● WHAT TO PRODUCE
In your answer, give each entry again exactly as it appears.
SUPPLIED DATA Block Start
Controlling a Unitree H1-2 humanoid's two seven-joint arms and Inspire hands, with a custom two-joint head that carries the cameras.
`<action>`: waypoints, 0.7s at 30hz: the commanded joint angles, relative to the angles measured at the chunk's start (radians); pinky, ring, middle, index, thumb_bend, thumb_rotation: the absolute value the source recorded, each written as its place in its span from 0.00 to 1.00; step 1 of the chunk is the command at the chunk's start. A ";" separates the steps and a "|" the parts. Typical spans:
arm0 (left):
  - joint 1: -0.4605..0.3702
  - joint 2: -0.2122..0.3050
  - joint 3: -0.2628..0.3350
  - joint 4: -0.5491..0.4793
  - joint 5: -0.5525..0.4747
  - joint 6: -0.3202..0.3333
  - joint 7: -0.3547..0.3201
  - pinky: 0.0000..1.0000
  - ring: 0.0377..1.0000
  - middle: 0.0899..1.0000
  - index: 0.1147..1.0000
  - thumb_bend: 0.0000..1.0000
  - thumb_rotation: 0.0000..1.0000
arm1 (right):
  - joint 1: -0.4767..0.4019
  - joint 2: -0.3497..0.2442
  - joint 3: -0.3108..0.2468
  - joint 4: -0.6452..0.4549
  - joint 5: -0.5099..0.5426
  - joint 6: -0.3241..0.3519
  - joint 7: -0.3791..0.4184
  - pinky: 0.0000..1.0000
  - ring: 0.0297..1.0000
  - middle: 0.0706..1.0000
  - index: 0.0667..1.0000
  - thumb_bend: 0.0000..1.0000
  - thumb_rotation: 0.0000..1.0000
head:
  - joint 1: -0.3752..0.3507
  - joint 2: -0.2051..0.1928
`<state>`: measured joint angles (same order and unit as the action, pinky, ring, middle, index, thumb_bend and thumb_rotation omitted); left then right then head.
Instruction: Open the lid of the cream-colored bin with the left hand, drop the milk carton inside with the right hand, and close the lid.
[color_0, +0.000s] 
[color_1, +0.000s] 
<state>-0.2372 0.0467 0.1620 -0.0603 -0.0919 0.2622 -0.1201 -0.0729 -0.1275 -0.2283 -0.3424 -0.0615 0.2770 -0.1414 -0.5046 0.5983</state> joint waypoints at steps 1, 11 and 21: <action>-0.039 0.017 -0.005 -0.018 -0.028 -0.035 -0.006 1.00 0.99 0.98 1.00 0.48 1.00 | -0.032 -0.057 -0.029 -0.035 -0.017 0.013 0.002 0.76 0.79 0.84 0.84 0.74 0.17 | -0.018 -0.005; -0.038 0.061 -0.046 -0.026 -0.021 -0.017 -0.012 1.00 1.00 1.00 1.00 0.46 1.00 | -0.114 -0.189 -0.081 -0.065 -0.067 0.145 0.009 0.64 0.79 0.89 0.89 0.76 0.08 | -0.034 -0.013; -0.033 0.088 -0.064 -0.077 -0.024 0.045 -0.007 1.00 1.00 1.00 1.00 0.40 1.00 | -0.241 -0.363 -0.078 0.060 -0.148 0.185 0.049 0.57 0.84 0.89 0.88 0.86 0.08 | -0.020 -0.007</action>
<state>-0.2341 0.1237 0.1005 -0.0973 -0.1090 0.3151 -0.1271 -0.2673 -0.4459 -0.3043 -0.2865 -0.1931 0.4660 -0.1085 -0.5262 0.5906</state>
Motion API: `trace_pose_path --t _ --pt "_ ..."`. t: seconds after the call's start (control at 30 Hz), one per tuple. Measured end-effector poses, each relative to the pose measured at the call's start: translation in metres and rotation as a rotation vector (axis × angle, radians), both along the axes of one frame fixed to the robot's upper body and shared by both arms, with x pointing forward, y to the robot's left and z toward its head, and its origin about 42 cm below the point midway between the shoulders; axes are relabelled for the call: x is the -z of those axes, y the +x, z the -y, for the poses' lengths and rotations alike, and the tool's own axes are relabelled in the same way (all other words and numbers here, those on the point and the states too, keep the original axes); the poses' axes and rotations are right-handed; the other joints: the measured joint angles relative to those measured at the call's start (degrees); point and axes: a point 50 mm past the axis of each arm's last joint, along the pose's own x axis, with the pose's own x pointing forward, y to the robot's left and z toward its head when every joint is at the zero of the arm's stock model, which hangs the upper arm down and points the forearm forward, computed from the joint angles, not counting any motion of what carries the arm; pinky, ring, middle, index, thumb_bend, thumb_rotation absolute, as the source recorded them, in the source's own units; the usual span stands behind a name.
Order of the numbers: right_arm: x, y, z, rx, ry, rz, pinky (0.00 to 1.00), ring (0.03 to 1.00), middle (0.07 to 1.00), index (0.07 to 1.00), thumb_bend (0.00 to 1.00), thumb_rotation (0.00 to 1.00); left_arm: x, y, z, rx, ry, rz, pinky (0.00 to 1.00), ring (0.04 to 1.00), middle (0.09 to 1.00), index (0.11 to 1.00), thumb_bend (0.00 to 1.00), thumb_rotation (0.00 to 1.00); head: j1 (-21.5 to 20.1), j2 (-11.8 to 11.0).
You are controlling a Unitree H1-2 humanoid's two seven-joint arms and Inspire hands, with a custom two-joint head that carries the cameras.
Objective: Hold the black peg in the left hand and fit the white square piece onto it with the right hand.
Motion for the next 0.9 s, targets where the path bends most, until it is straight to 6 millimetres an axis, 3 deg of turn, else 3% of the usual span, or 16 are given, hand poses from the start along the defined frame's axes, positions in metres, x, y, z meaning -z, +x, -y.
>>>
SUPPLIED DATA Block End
● WRITTEN ANSWER
Controlling a Unitree H1-2 humanoid's two seven-joint arms and Inspire hands, with a custom two-joint head that carries the cameras.
`<action>`: waypoints, 0.7s at 30hz: the commanded joint angles, relative to the angles measured at the chunk's start (radians); pinky, ring, middle, index, thumb_bend, thumb_rotation: the absolute value the source recorded, each written as its place in its span from 0.00 to 1.00; step 1 of the chunk is the command at the chunk's start. A ";" separates the steps and a "|" the parts. Typical spans:
arm0 (left):
  - joint 1: -0.4605..0.3702
  - joint 2: -0.2122..0.3050
  - joint 3: -0.2628..0.3350
  - joint 4: -0.5491..0.4793
  - joint 5: -0.5525..0.4747
  - joint 6: -0.3202..0.3333
  - joint 7: -0.3547..0.3201
  - pinky: 0.0000..1.0000
  - ring: 0.0377..1.0000
  - middle: 0.0899..1.0000
  - index: 0.1147..1.0000
  - thumb_bend: 0.0000..1.0000
  - thumb_rotation: 0.0000..1.0000
arm1 (right):
  - joint 1: -0.4767..0.4019
  - joint 2: -0.3497..0.2442
  - joint 3: -0.3108..0.2468
  - joint 4: -0.6452..0.4549
  - joint 5: -0.5099..0.5426
  - joint 6: -0.3241..0.3519
  - joint 7: -0.3791..0.4184
  - pinky: 0.0000..1.0000
  - ring: 0.0297..1.0000
  - middle: 0.0706..1.0000
  - index: 0.0667..1.0000
  - thumb_bend: 0.0000..1.0000
  - thumb_rotation: 0.0000..1.0000
head:
  - joint 1: -0.3752..0.3507
  - joint 2: -0.2051..0.1928
`<state>`: measured joint angles (same order and unit as the action, pinky, ring, middle, index, thumb_bend and thumb_rotation omitted); left then right then head.
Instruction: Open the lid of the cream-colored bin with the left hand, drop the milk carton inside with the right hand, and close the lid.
[color_0, +0.000s] 
[color_1, +0.000s] 
<state>-0.2372 0.0467 0.1620 -0.0603 -0.0919 0.2622 -0.1201 -0.0729 -0.1275 -0.2283 -0.3424 -0.0615 0.2770 -0.1414 -0.5046 0.5983</state> joint waypoints at steps 1, 11 and 21: <action>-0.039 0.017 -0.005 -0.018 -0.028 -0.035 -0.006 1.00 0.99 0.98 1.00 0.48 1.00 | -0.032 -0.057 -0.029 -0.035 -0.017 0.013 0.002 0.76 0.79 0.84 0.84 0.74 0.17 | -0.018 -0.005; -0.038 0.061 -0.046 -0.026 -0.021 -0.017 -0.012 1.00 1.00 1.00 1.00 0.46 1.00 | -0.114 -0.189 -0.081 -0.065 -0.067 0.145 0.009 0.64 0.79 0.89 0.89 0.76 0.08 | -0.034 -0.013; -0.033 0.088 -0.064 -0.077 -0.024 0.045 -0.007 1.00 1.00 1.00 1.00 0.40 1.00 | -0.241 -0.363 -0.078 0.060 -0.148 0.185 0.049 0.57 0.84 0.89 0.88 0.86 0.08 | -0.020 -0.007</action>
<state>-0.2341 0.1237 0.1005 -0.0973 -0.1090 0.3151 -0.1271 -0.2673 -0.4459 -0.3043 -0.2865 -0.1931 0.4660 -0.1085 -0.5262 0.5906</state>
Motion API: `trace_pose_path --t _ --pt "_ ..."`. t: seconds after the call's start (control at 30 Hz), one per tuple. Measured end-effector poses, each relative to the pose measured at the call's start: translation in metres and rotation as a rotation vector (axis × angle, radians), both along the axes of one frame fixed to the robot's upper body and shared by both arms, with x pointing forward, y to the robot's left and z toward its head, and its origin about 42 cm below the point midway between the shoulders; axes are relabelled for the call: x is the -z of those axes, y the +x, z the -y, for the poses' lengths and rotations alike, and the tool's own axes are relabelled in the same way (all other words and numbers here, those on the point and the states too, keep the original axes); the poses' axes and rotations are right-handed; the other joints: the measured joint angles relative to those measured at the call's start (degrees); point and axes: a point 50 mm past the axis of each arm's last joint, along the pose's own x axis, with the pose's own x pointing forward, y to the robot's left and z toward its head when every joint is at the zero of the arm's stock model, which hangs the upper arm down and points the forearm forward, computed from the joint angles, not counting any motion of what carries the arm; pinky, ring, middle, index, thumb_bend, thumb_rotation absolute, as the source recorded them, in the source's own units; the usual span stands behind a name.
Order of the numbers: right_arm: x, y, z, rx, ry, rz, pinky (0.00 to 1.00), ring (0.03 to 1.00), middle (0.07 to 1.00), index (0.07 to 1.00), thumb_bend (0.00 to 1.00), thumb_rotation (0.00 to 1.00); left_arm: x, y, z, rx, ry, rz, pinky (0.00 to 1.00), ring (0.04 to 1.00), middle (0.09 to 1.00), index (0.11 to 1.00), thumb_bend (0.00 to 1.00), thumb_rotation (0.00 to 1.00); head: j1 (-21.5 to 20.1), j2 (-11.8 to 11.0).
You are controlling a Unitree H1-2 humanoid's two seven-joint arms and Inspire hands, with a custom two-joint head that carries the cameras.
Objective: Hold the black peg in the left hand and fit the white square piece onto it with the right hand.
Motion for the next 0.9 s, targets where the path bends most, until it is straight to 6 millimetres an axis, 3 deg of turn, else 3% of the usual span, or 16 are given, hand poses from the start along the defined frame's axes, positions in metres, x, y, z meaning -z, +x, -y.
>>>

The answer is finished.